Case: Gustavo A. Garcia and Jorge Mejia v. George’s Crane Service Inc., Gregorio Gonzalez, RC Construction & Investments Inc., and Florida Erectors.
Case nos: 06-27692 and 06-27690 Description: Workplace negligence
Filing date: Dec. 21, 2006 Trial date: May 18-29, 2009
Verdict amount: $3.6 million
Settlement amounts: $2.4 million
Judges: Miami-Dade Circuit Judges Mark King Leban, who handled the settlement and trial, and Ivan Fernandez, who was originally assigned the case.
Plaintiff attorneys: Brett Panter and David Sampedro, Panter Panter & Sampedro, Miami
Defense attorneys: Francisco Angones, Angones McClure & Garcia, Miami; Arthur Cohen, Arthur Cohen P.A., Pembroke Pines
Details: Gustavo Garcia and Jorge Mejia were working as temporary employees at a Miami construction site at 2157 NW 18th Terrace, helping a crane operator as a crane lifted large concrete beams to be used on an apartment building in December 2006.
The operator allowed the cable on his crane to come in contact with an electrical line, shocking Mejia and Garcia. Mejia was knocked unconscious, had a heart attack and suffers memory loss. Garcia lost his right arm and the use of two fingers on his left hand. They sued George’s Crane Service, which owned and operated the crane; RC Construction, the general contractor; Gonzalez, who owned the site at Northwest 22nd Avenue and 18th Terrace; and subcontractor Florida Erectors, which hired George’s Crane. George’s Crane and RC Construction settled, and Gonzalez won summary judgment against both plaintiffs in March. Florida Erectors won summary judgment against Mejia after he pursued a worker’s compensation claim.
Garcia’s claim proceeded to trial against Florida Erectors.
Plaintiff case: Panter and Sampedro argued Florida Erectors failed to properly supervise the crane’s operation, failed to provide a safe working environment, failed to establish a safe system for operating the crane, failed to warn Garcia of the dangers involved, failed to hire safe subcontractors, failed to provide Garcia with adequate tools and failed to properly train its employees. The complaint included a single count against Florida Erectors for negligence.

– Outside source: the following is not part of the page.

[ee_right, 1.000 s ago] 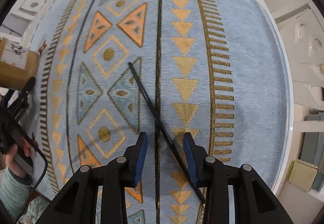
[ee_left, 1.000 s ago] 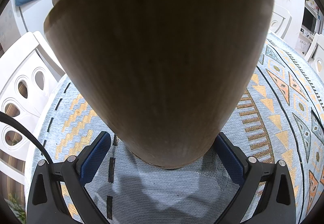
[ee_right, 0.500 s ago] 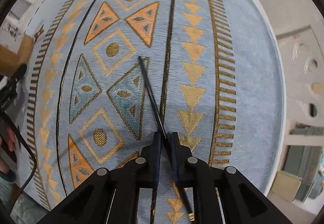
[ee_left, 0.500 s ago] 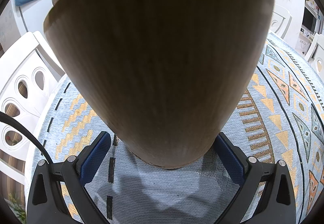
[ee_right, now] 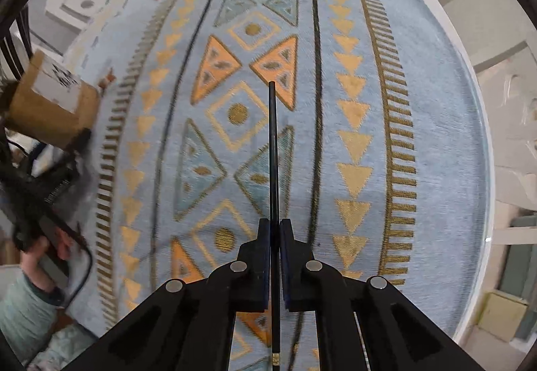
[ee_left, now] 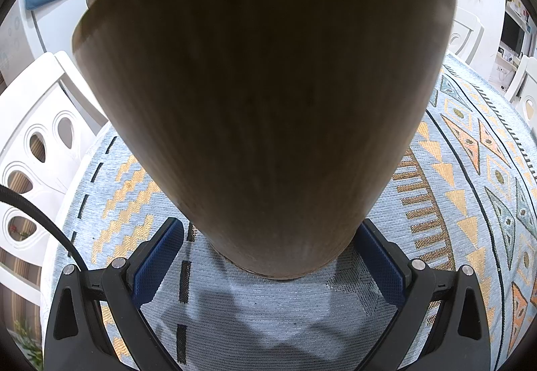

Defense case: At the trial in May, Angones argued George’s Crane as the crane operator’s employer was responsible for the accident and not Florida Erectors. He had no further comment.
Outcomes: The jury deliberated for six and a half hours before finding negligence by Florida Erectors in the two-week trial. The panel returned a verdict of $3.6 million. Under settlements reached in March, Garcia received $2.1 million. George’s Crane paid $1.65 million and RC Construction paid $450,000. Both companies paid a combined $300,000 to Mejia.
Comments: “You can’t equate any type of verdict, regardless of its size, to losing a part of your body, it’s certainly not going to equate the pain and suffering and the loss that he went through,” Sampedro said. “The verdict reinforces that notion that everyone at a construction site has an obligation to provide those who work there with the tools to safely complete the task that’s assigned.”
Post-settlement: Florida Erectors has filed a motion for a new trial. The parties also are in the process of resolving a declaratory judgment action filed by First Commercial Insurance, which insured Florida Erectors, to determine whether Florida Erectors is covered under a $1 million liability insurance policy. The outcome of the action could affect the collectability of the award.